YOUR GOAL: Below are entries to be transcribed exactly; exclude the pictures from the copy.

DATA PROVIDED Block Start

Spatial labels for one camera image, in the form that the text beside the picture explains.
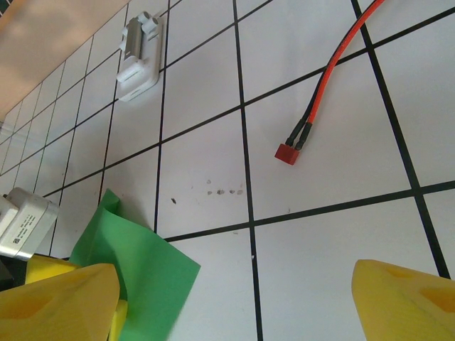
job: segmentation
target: white power adapter
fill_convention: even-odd
[[[134,99],[158,82],[163,26],[162,18],[142,12],[124,27],[120,43],[124,59],[117,75],[121,101]]]
[[[29,260],[57,215],[56,204],[22,188],[0,197],[0,255]]]

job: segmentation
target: green paper
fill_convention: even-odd
[[[115,265],[120,298],[128,301],[121,341],[166,340],[200,266],[150,229],[116,215],[119,204],[107,190],[70,262]]]

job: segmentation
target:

DATA PROVIDED Block End

TASK SOLUTION:
Spatial labels for one camera image, in the form that the text beside the picture explains.
job: segmentation
target: white power adapter
fill_convention: even-odd
[[[134,99],[158,82],[163,26],[162,18],[142,12],[124,27],[120,43],[124,59],[117,75],[121,101]]]
[[[29,260],[57,215],[56,204],[22,188],[0,197],[0,255]]]

job: segmentation
target: green paper
fill_convention: even-odd
[[[115,265],[120,298],[128,301],[121,341],[166,340],[200,266],[150,229],[116,215],[119,204],[107,190],[70,262]]]

job: segmentation
target:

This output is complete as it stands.